Only when the scripting is tied into Nemesysco’s patented software system is there any commercial value, or advantage, in this system because the chain of licensing deals, from Nemesysco to Digilog UK and on to Capita means that only Capita has access to both the software and scripting and so, as long as Capita can sell local authorities the idea that the system might actually work, it has an advantage over its competitors when bidding for contracts and an opportunity to try and recoup some of the £6.5 million is laid out in 2004 when acquiring the rights to what is, in reality, a complete and utter steaming pile of worthless pseudoscientific bullcrap.

 Conclusion.

So that’s more or less the full picture and to sum up:

1. Voice Risk Analysis doesn’t work because one of the two components of the system is based on nothing more than a bunch of pseudoscientific nonsense with no credible foundations in actual speech science.

2. The DWP’s £2 million trial was failure, not least because it was poorly designed and implemented from the outset, failed to include a proper technical evaluation of the software system used to evaluate claimant interviews and because the DWP chose to disregard scientific evidence which shows the system to be a lemon.
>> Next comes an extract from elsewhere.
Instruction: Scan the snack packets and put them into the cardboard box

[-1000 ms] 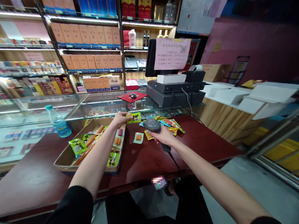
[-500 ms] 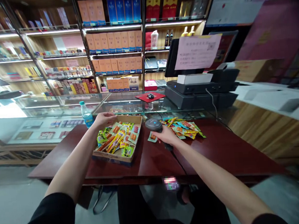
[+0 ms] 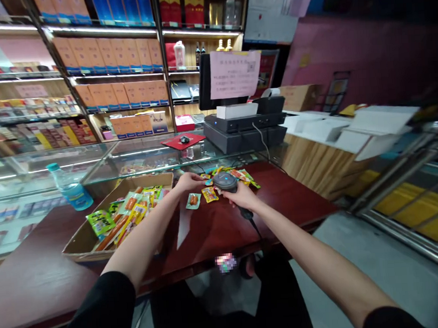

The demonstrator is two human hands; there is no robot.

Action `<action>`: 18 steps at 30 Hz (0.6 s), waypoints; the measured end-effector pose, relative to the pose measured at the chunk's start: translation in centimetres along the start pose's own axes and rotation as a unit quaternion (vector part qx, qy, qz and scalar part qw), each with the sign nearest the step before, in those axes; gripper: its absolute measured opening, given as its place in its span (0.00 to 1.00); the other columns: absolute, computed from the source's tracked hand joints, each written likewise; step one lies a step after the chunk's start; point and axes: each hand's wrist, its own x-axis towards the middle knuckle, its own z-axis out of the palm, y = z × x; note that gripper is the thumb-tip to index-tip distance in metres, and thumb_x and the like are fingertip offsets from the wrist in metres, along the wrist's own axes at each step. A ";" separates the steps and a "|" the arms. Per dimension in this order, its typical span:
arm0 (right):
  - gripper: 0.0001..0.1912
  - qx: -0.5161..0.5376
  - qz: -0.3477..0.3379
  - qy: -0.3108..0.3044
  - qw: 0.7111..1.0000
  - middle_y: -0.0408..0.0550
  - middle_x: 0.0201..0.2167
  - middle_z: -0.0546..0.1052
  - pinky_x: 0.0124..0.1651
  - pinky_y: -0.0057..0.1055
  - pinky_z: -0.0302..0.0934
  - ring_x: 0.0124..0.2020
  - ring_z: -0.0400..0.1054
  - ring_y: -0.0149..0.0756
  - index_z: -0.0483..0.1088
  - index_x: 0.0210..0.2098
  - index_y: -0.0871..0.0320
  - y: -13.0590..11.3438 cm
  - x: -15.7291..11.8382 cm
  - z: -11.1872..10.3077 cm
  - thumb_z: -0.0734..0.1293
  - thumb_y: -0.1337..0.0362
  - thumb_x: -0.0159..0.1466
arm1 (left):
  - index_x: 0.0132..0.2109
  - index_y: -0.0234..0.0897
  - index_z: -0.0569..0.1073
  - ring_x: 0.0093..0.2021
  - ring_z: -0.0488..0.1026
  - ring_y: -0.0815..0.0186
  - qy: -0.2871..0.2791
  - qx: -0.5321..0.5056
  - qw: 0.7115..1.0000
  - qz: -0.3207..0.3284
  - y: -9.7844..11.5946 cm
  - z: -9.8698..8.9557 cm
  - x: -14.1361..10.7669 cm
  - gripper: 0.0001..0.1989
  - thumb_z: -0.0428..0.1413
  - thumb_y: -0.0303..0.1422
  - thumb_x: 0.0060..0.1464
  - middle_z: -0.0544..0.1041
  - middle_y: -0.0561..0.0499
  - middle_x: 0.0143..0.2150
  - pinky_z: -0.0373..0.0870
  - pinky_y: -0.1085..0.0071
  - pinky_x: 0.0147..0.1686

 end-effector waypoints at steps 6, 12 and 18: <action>0.08 -0.029 0.034 0.020 0.999 0.41 0.14 0.71 0.19 0.24 0.61 0.13 0.66 0.30 0.70 0.29 0.59 2.1 -1.3 -1.4 0.69 0.60 0.57 | 0.34 0.36 0.78 0.43 0.76 0.57 -0.025 0.154 0.988 0.002 -1.2 4.9 1.4 0.13 0.67 0.31 0.36 0.80 0.44 0.37 0.68 0.70 0.42; 0.08 -0.046 0.056 0.017 0.997 0.41 0.14 0.72 0.19 0.24 0.61 0.14 0.66 0.31 0.70 0.31 0.59 2.9 -1.5 -1.2 0.69 0.60 0.56 | 0.35 0.35 0.75 0.51 0.72 0.50 -0.024 0.282 0.959 -0.025 -2.9 5.6 1.1 0.21 0.68 0.43 0.34 0.77 0.37 0.44 0.65 0.69 0.46; 0.07 -0.047 0.057 0.008 0.997 0.41 0.15 0.72 0.18 0.24 0.61 0.13 0.66 0.30 0.70 0.30 0.59 2.5 -1.2 0.0 0.69 0.61 0.56 | 0.30 0.38 0.71 0.43 0.74 0.57 -0.002 0.177 0.980 -0.086 -3.0 6.2 1.8 0.22 0.71 0.40 0.27 0.77 0.49 0.33 0.65 0.72 0.38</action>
Then, to compound matters further, the DWP bottled it completely when they wrote up their evaluation, leaving the way clear for Capita to continue hawking the system around the public sector despite the trial, itself, having provided clear evidence of the system’s unreliability.

3. If you happen to be a councillor on one of the councils that is currently using this system – and Southwark is not the only council using it to assess claims for the single person’s Council Tax discount – then, unless your council is routinely carrying out its own random follow-up checks on supposedly low-risk claimants, as identified by the system, then you have absolutely no way of actually monitoring the system’s performance and – worse still – no way of knowing just exactly how many fraudulent benefit claims are being fast-tracked through the system without adequate checks being carried out on the back of  unreliable assessments delivered by this system.
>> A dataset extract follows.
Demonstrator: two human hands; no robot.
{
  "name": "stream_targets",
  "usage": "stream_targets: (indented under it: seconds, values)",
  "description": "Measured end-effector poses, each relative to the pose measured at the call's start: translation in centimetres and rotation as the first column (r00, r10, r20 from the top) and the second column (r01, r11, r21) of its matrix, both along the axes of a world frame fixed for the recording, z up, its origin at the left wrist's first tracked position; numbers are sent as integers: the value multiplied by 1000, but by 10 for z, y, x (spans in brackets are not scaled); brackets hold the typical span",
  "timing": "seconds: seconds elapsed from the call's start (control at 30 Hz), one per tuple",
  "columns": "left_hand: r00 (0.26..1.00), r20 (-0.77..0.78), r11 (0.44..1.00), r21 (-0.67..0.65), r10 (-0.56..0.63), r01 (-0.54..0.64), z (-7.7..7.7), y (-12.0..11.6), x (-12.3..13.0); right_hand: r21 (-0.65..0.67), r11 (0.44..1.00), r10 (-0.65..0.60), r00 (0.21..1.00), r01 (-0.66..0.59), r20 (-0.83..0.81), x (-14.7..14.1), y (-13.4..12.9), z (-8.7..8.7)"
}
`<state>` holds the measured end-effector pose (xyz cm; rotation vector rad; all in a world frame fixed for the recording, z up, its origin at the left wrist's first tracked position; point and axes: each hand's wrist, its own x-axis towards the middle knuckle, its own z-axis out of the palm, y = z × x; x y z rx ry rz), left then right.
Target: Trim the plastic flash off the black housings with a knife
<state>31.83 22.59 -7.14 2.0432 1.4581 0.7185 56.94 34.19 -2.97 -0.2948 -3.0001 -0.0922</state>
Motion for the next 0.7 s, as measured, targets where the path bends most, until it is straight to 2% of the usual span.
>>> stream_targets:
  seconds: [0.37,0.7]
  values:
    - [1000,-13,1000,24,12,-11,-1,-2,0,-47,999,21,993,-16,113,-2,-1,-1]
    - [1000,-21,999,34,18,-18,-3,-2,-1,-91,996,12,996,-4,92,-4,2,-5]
So, next you’re handed the performance data for this system, just remember that out of out of just over 5,600 ‘low risk’ claimants who underwent proper follow-up checks during the DWP’s trial, a little over 1 in 5 were found to have been overpaid on their claim while, in the worst performing councils in the trial, as many as 9 out of 10 claimants classified as high risk turned out to have submitted perfectly genuine claims.
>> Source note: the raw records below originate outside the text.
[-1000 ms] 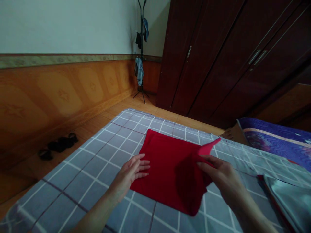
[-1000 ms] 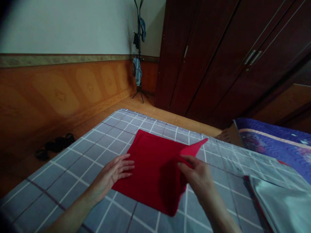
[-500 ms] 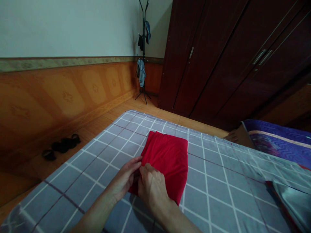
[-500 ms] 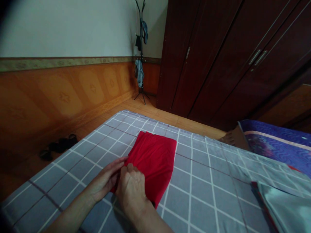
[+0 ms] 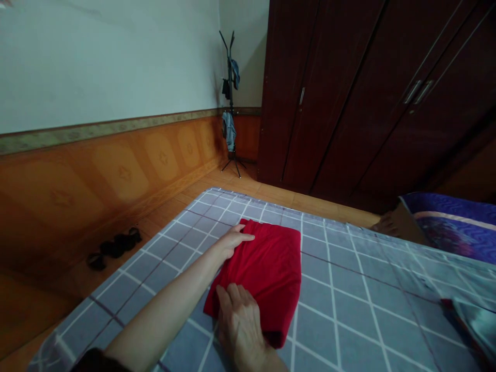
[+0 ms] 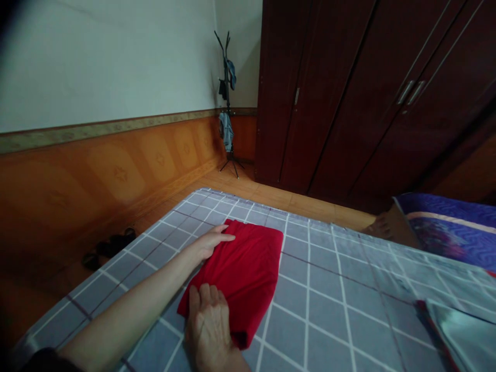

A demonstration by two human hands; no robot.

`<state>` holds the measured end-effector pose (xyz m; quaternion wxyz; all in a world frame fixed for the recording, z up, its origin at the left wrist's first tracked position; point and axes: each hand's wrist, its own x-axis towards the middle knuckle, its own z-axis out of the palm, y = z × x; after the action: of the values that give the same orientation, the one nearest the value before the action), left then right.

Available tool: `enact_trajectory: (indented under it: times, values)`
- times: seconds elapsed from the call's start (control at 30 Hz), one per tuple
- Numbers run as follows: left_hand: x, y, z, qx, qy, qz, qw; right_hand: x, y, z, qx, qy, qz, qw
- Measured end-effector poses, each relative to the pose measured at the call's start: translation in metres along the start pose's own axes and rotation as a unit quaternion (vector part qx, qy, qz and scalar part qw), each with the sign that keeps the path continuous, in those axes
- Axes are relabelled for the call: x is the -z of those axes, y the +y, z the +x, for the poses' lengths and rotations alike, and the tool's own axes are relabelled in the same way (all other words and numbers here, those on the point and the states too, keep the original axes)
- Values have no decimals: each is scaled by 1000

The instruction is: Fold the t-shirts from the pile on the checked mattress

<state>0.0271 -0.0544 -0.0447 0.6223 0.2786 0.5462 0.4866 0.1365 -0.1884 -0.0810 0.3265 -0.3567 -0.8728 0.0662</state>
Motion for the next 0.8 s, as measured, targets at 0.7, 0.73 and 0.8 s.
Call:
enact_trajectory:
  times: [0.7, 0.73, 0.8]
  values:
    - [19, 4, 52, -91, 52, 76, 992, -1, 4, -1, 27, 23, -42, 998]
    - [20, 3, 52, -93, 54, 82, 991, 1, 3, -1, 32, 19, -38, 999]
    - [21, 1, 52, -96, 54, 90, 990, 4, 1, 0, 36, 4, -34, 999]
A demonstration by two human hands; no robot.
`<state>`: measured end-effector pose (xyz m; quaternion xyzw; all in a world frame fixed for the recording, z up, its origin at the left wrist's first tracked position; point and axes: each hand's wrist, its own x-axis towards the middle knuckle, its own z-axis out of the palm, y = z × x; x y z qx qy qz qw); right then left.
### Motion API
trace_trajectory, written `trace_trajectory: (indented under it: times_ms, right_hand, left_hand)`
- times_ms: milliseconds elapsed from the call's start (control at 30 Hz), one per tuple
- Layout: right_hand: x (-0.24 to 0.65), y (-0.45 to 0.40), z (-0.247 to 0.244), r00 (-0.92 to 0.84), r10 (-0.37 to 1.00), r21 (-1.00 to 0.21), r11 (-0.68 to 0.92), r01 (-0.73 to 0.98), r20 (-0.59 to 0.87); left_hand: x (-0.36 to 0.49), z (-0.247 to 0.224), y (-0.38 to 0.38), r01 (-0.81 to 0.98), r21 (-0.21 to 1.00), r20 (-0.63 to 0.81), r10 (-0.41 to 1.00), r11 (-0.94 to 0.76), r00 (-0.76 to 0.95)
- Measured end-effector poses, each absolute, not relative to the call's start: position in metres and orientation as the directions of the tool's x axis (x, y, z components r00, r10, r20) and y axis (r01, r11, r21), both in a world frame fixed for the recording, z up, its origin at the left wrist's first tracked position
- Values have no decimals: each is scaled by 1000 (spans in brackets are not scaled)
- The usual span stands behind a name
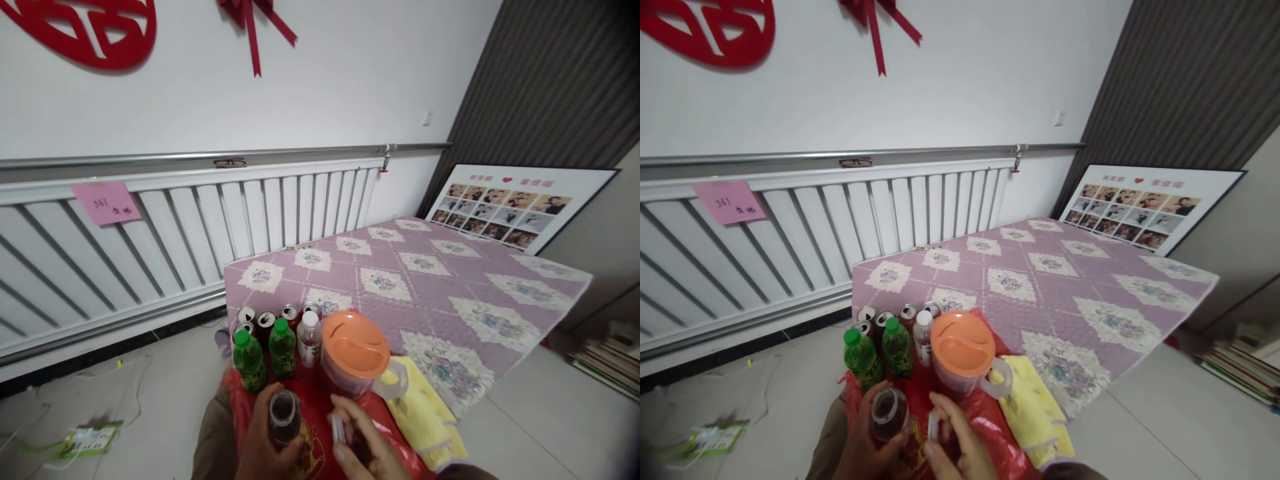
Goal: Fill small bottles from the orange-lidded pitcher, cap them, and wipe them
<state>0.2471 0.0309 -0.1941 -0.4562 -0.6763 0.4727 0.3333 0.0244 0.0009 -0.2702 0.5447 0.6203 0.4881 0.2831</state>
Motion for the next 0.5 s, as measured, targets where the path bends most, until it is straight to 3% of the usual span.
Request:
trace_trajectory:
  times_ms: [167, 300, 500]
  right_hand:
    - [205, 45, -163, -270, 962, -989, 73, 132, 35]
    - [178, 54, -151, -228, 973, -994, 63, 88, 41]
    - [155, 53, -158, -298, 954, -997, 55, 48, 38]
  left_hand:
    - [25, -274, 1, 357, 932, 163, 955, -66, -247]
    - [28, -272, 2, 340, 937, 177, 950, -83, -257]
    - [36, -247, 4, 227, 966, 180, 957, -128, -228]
In fact, of the 1634 people flagged as high risk and whose claims were actually fully investigated during the phase 2 trials, around 1 in 19 were actually found to have been underpaid on their claim after further investigations had been carried out.

There were also a further 1390 ‘high risk’ claimants that received no follow-up by the end of the trial, many – according to staff who worked on these system during the trials – because it was absolutely obvious that the claimant was genuine, regardless of what the system said. From what I’ve been told, privately, a significant portion of the ‘high risk’ claimants who weren’t investigated were elderly people on fixed incomes who had neither means nor the opportunity to even try and defraud the system.